While most government hospitals have taken this stand, the Dean of the Kilpauk Medical College and Hospital, which is supposed to have 400 beds, admitted that as of Sunday morning there were only 40 beds available. Official authorities at the Omandurar medical college and hospital too have stated that they have only 35-40 beds currently remaining. The hospital had a total of 500 beds available.

With the number of cases only predicted to rise in the city, the figures have become a source for worry and doctors from private hospitals  state that the lack of planning and preparation is the cause for this concern. Others have argued that the government must allot more beds in hospitals for COVID-19 treatment. 

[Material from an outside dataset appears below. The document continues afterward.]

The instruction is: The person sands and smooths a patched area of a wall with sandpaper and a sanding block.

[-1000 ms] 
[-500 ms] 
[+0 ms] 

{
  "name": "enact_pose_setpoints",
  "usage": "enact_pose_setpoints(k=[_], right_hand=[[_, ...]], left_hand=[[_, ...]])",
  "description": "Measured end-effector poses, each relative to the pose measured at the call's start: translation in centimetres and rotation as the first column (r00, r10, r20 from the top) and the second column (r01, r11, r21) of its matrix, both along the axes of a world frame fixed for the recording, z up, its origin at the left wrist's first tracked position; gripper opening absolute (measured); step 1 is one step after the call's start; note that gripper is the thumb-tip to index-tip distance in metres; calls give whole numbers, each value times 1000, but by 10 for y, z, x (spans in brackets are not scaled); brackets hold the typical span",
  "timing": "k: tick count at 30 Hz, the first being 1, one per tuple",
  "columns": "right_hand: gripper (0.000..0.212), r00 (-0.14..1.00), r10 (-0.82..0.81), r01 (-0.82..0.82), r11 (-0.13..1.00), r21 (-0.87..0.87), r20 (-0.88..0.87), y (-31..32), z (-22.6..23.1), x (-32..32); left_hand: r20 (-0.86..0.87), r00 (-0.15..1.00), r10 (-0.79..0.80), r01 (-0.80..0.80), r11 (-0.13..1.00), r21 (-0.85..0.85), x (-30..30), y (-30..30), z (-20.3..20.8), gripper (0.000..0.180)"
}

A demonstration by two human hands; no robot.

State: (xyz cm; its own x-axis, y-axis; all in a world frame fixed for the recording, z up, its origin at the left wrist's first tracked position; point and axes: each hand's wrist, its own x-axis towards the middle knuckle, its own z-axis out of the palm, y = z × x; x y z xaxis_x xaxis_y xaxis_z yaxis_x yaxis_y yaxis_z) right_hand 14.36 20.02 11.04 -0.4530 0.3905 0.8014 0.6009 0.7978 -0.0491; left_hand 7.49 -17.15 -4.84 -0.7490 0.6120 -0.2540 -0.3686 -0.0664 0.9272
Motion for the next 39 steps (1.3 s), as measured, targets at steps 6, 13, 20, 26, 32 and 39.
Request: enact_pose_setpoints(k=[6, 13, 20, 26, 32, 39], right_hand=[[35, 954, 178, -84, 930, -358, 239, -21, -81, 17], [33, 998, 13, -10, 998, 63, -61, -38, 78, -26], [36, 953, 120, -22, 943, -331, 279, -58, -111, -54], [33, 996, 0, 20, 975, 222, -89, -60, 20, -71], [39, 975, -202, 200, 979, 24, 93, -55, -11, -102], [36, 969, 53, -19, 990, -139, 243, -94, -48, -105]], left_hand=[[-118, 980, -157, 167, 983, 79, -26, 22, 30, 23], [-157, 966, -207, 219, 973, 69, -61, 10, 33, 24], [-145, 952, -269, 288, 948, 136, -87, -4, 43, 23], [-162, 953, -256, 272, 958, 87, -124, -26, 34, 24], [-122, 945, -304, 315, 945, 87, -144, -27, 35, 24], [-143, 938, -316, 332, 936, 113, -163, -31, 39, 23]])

'Government failed to create capacity'

Speaking on the condition of anonymity, a senior doctor and health administrator at a popular hospital in Chennai says the government has failed to create enough capacity in the two-month lockdown period, and is now knocking on the doors of the private hospital at the last moment, as cases spike. “It is not that we don’t want to help, and it is not even about the cost. But we simply don’t have the staff or infrastructure to create and run isolation facilities for so many patients in such a short period of time,” the doctor said.

“We can create an isolation ward or isolated bed, but I don’t have the staff for it. We need four shifts to man each patient, because with PPE and other tough measures, a nurse cannot work for more than 4-6 hours. They are overworked already, how can we hire more people overnight?” he explains.

He further adds that asking private hospitals in different parts of the city to take in patients is a sure-shot way of spreading the disease further. “With every new patient getting admitted in a private hospital, our staff are facing more risk. And if they get infected, then so do their family members, and that is how the virus will spread,” he pointed out.

“We have already allotted 25% of our capacity for COVID patients. We have other patients with other emergencies as well, we can’t let them die. There is little we can do beyond this, the government has to see how they can create capacity. They did not do the job for two months, at least they can do it now," he alleged.

When TNM contacted the state government with the above data and allegations, a senior IAS officer, who is part of the team handling the COVID-19 situation, stated that the health department should ideally place officials in all hospitals to track the number of beds available and see if they ensuring admission without any hurdles for patients.

"There are also COVID-19 care centres which have a capacity of 12,000 where patients can be shifted to if necessary. This can be done for asymptomatic patients," he pointed out.

TNM has reached out to the Health department for comment but could not obtain a response at the time the article was published.